Problem to solve:
Would you repeat the data below exactly, taking out the images?

(Source data begins)

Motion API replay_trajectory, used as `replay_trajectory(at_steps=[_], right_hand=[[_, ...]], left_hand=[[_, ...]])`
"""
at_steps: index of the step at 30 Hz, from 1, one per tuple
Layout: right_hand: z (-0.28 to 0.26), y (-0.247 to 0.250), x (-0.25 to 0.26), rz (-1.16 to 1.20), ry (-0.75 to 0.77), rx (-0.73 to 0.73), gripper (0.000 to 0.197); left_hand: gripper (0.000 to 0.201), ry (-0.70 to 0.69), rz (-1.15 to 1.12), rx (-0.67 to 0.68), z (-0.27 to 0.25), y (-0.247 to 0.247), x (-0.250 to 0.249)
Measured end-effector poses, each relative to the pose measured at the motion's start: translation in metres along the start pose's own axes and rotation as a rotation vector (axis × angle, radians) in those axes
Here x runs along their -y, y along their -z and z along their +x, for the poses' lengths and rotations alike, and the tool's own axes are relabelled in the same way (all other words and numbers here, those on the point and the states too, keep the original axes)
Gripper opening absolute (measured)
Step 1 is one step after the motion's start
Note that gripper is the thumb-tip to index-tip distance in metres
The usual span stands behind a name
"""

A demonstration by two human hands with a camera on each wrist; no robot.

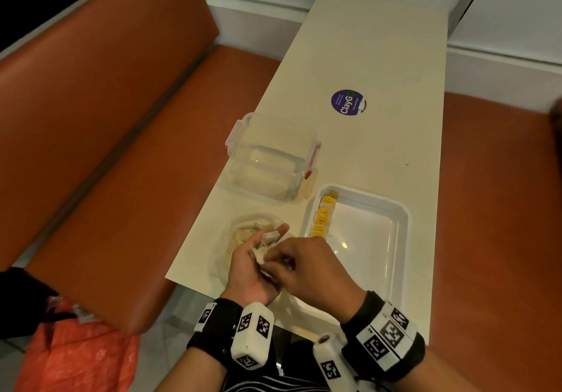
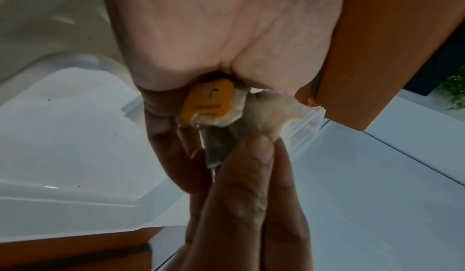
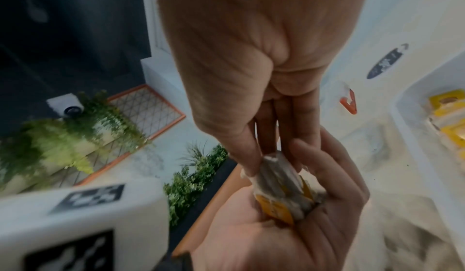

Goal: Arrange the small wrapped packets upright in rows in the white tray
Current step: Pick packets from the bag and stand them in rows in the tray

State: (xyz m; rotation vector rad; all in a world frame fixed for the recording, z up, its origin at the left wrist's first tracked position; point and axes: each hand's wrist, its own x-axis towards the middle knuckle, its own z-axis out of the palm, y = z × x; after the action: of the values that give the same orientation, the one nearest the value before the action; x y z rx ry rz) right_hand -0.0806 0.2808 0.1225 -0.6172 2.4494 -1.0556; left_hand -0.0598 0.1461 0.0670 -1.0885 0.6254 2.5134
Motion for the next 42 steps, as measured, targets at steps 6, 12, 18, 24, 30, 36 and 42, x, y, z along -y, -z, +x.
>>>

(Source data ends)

Written response:
Motion API replay_trajectory, used as `replay_trajectory(at_steps=[_], right_hand=[[_, ...]], left_hand=[[_, ...]])`
"""
at_steps: index of the step at 30 Hz, from 1, one per tuple
Layout: right_hand: z (-0.28 to 0.26), y (-0.247 to 0.250), x (-0.25 to 0.26), rz (-1.16 to 1.20), ry (-0.75 to 0.77), rx (-0.73 to 0.73), gripper (0.000 to 0.197); left_hand: gripper (0.000 to 0.201), ry (-0.70 to 0.69), rz (-1.15 to 1.12), rx (-0.67 to 0.68), z (-0.27 to 0.25), y (-0.247 to 0.247), x (-0.250 to 0.249)
Measured end-effector poses, each relative to the pose measured at the motion's start: translation in metres along the start pose's own axes and rotation as a rotation vector (axis × angle, radians) in those axes
Here x runs along their -y, y along their -z and z along their +x, for the poses' lengths and rotations alike, and the tool's own axes are relabelled in the same way (all other words and numbers here, those on the point and the states too, keep the original axes)
Gripper opening absolute (measured)
Step 1 is one step after the motion's start
Note that gripper is the thumb-tip to index-tip distance in metres
The usual span stands behind a name
"""

A demonstration by two human hands with a camera on each wrist; no robot.


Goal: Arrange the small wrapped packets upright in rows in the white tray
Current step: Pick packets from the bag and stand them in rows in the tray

State: (xyz m; rotation vector rad; all in a world frame fixed for the recording, z up, its origin at the left wrist's first tracked position; point and axes: each hand's wrist, its own x-axis towards the middle knuckle, its own z-axis out of the palm, y = z × x; after the action: of the values that give the same orientation, the one nearest the value before the action; x y z rx ry rz) right_hand -0.0806 0.2808 0.1225 -0.6172 2.4494 -1.0556; left_hand -0.0598 0.1461 0.0670 -1.0885 0.6254 2.5134
Motion for the next 42 steps, as measured, targets at steps 6, 12, 18, 24, 30, 36 and 42, x, y, z along -y, -z, +x.
>>>

The answer requires nothing further.